- **Aim of the task**:
Count every line of the material that holds the string "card". Respond with the total only.

========================================

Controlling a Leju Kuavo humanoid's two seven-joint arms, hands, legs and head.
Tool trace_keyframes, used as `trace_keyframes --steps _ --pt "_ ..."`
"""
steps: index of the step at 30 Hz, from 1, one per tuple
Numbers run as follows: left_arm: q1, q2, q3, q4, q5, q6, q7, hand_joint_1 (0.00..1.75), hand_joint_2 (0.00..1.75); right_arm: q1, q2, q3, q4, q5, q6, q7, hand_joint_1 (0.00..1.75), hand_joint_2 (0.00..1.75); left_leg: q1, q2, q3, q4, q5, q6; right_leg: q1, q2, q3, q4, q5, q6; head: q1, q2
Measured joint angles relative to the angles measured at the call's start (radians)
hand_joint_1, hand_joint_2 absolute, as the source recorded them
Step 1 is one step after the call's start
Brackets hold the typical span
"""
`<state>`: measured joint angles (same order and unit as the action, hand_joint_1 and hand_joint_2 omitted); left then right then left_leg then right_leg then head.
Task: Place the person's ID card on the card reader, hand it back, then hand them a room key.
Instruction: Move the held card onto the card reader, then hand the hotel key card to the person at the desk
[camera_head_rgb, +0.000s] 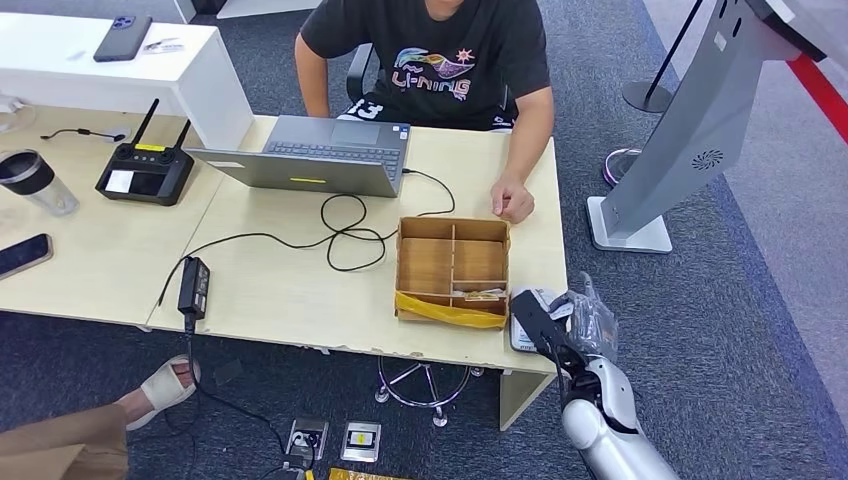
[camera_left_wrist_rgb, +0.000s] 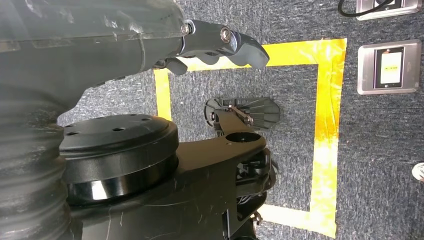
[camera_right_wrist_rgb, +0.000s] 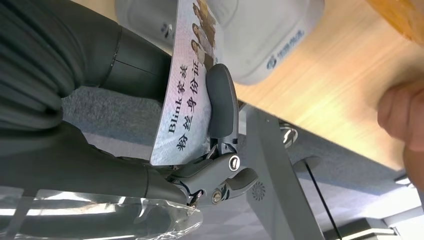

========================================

- **Result**:
2